The FDA requested the action after a confirmatory trial of the multiple myeloma therapy failed to meet requirements specified under the agency’s accelerated approval regulations.
Belantamab mafodotin-blmf (Blenrep, GSK) is an antibody-drug conjugate comprising a humanized B-cell maturation antigen (BCMA) monoclonal antibody conjugated to the cytotoxic agent auristatin F via a non-cleavable linker.
The FDA granted accelerated approval to the agent in 2020 for adults with multiple myeloma who received at least four prior therapies, including an immunomodulatory agent, proteasome inhibitor and anti-CD38 antibody.
The FDA made the approval contingent on confirmed clinical benefit from the randomized phase 3 DREAMM-3 trial.
The open-label trial included 325 participants randomly assigned 2:1 to single-agent belantamab mafodotin-blmf dosed at 2.5 mg/kg every 3 weeks, or pomalidomide (Pomalyst, Bristol Myers Squibb) administered daily on days 1 to 21 of each 28-day cycle with once-weekly dexamethasone.

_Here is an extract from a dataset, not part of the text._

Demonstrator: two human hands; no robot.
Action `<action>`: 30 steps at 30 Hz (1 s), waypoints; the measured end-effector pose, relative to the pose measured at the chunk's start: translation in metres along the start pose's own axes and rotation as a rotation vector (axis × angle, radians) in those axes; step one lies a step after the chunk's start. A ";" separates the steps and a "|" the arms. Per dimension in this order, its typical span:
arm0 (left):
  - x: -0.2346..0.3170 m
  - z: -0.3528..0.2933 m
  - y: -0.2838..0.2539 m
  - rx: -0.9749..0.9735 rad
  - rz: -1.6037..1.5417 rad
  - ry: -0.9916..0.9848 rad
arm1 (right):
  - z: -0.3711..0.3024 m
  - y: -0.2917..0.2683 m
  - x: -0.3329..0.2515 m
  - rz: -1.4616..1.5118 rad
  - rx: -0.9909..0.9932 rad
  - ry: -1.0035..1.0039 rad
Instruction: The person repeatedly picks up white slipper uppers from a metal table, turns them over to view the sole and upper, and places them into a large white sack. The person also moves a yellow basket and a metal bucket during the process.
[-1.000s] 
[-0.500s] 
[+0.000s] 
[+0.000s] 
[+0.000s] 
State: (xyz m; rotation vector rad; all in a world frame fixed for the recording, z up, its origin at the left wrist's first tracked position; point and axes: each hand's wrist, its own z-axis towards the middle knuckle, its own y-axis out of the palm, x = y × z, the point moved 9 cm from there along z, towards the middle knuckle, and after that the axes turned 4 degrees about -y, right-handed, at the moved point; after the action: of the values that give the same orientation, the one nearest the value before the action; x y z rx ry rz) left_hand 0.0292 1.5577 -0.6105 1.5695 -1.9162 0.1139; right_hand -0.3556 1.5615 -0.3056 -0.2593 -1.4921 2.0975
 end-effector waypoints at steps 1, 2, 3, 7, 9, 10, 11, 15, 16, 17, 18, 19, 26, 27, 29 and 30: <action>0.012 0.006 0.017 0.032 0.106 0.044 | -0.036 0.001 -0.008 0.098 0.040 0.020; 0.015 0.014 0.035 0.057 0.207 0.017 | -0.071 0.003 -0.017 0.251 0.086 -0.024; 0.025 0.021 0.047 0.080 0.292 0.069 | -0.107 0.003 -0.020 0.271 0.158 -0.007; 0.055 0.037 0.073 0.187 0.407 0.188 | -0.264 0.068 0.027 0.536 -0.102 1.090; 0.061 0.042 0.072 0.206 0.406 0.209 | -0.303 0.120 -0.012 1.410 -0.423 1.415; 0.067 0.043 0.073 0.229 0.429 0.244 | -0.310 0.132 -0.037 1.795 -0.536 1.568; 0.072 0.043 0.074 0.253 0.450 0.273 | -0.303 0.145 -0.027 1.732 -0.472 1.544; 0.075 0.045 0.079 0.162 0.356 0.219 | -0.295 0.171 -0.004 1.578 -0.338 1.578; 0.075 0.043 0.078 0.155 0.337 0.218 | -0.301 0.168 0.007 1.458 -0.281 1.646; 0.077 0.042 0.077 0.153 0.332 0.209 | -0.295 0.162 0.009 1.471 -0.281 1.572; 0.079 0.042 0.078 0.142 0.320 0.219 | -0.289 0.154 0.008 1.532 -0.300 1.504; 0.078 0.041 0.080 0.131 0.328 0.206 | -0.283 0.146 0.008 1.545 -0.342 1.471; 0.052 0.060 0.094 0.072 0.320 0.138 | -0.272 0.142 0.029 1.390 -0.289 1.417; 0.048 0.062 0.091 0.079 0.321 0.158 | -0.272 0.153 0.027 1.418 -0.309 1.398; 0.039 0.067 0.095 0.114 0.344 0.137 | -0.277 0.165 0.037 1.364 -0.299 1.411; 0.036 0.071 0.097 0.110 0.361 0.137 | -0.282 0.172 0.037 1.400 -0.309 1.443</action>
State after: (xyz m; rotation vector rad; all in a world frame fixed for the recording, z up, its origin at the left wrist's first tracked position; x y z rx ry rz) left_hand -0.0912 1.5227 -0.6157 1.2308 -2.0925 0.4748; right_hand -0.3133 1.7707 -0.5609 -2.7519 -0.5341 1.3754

As Healio previously reported, results showed no significant improvement in PFS — the study’s primary endpoint — with belantamab mafodotin-blmf (median, 11.2 months vs. 7 months; HR = 1.03; 95% CI, 0.72-1.47).
Secondary endpoints included overall response rate, duration of response and OS.
Researchers reported ORRs of 41% with belantamab mafodotin-blmf vs. 36% for pomalidomide-dexamethasone, with longer median duration of response (not reached vs. 8.5 months) and a higher rate of 12-month responses (76.8% vs. 48.4%) in the belantamab mafodotin-blmf group.
OS data — which had reached only 37.5% maturity — showed no significant difference between the belantamab mafodotin-blmf and pomalidomide-dexamethasone groups (HR = 1.14; 95% CI, 0.77-1.68).
Patients already enrolled in the Risk Evaluation and Mitigation Strategy program for the agent will be able to enroll in a compassionate use program to allow continued access to the treatment, according to a GSK press release.
Other trials in the DREAMM development program are evaluating belantamab mafodotin-blmf in combination with standard agents or novel therapies in earlier lines of therapy, as well as in an attempt to optimize dosing to maintain efficacy while reducing corneal events, according to a GSK press release.
Company officials believe based on all data available from the DREAMM development program that belantamab mafodotin-blmf’s risk-benefit profile remains favorable for this subgroup of patients with relapsed or refractory multiple myeloma, according to the release.
“We respect the agency’s approach to the accelerated approval regulations and associated process,” Sabine Luik, MD, MBA, GSK’s chief medical officer, said in the release. “Multiple myeloma is a challenging disease, with poor outcomes for patients whose disease has become resistant to standard-of-care treatments. We will continue the DREAMM clinical trial program and work with the [FDA] on a path forward for this important treatment option for patients with multiple myeloma.”